Covariate-Dependent Clustering of Undirected Networks with Brain-Imaging Data

• Published in: Technometrics Vol. 66; no. 3; pp. 422 - 437
• Main Authors: Guha, Sharmistha, Guhaniyogi, Rajarshi
• Format: Journal Article
• Language: English
• Published: Alexandria Taylor & Francis 02.07.2024; American Society for Quality
• Subjects: Algorithms; Bayesian analysis; Bayesian mixture modeling; Brain; Brain connectome data; Clustering; Computer simulation; Convergence; Magnetic resonance imaging; Markov analysis; Markov chains; Mixtures; Monte Carlo simulation; Network clustering; Network node selection; Networks; Nodes; Parameter identification; Sparsity; Spike and slab prior; Uncertainty
• ISSN: 0040-1706; 1537-2723
• DOI: 10.1080/00401706.2024.2321930

This article focuses on model-based clustering of subjects based on the shared relationships of subject-specific networks and covariates in scenarios when there are differences in the relationship between networks and covariates for different groups of subjects. It is also of interest to identify the network nodes significantly associated with each covariate in each cluster of subjects. To address these methodological questions, we propose a novel nonparametric Bayesian mixture modeling framework with an undirected network response and scalar predictors. The symmetric matrix coefficients corresponding to the scalar predictors of interest in each mixture component involve low-rankness and group sparsity within the low-rank structure. While the low-rank structure in the network coefficients adds parsimony and computational efficiency, the group sparsity within the low-rank structure enables drawing inference on network nodes and cells significantly associated with each scalar predictor.
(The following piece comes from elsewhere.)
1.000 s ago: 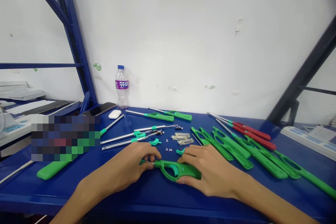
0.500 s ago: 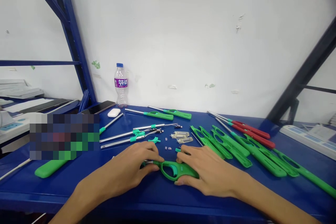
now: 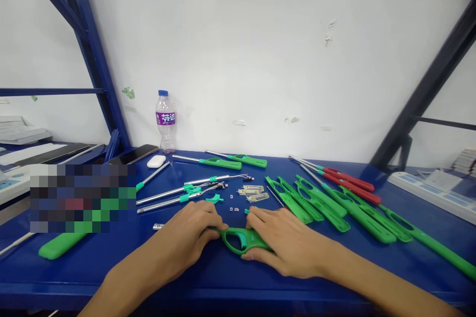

Being a principled Bayesian mixture modeling framework, our approach allows model-based identification of the number of clusters, offers clustering uncertainty in terms of the co-clustering matrix and presents precise characterization of uncertainty in identifying network nodes significantly related to a predictor in each cluster. Empirical results in various simulation scenarios illustrate substantial inferential gains of the proposed framework in comparison with competitors. Analysis of a real brain connectome dataset using the proposed method provides interesting insights into the brain regions of interest (ROIs) significantly related to creative achievement in each cluster of subjects. Supplementary material shows the convergence rate for the posterior predictive density of the proposed model, additional simulation examples with model misspecification, full conditional distributions to run the Markov chain Monte Carlo (MCMC) algorithm and also presents traceplots for various model parameters to demonstrate convergence of the MCMC algorithm.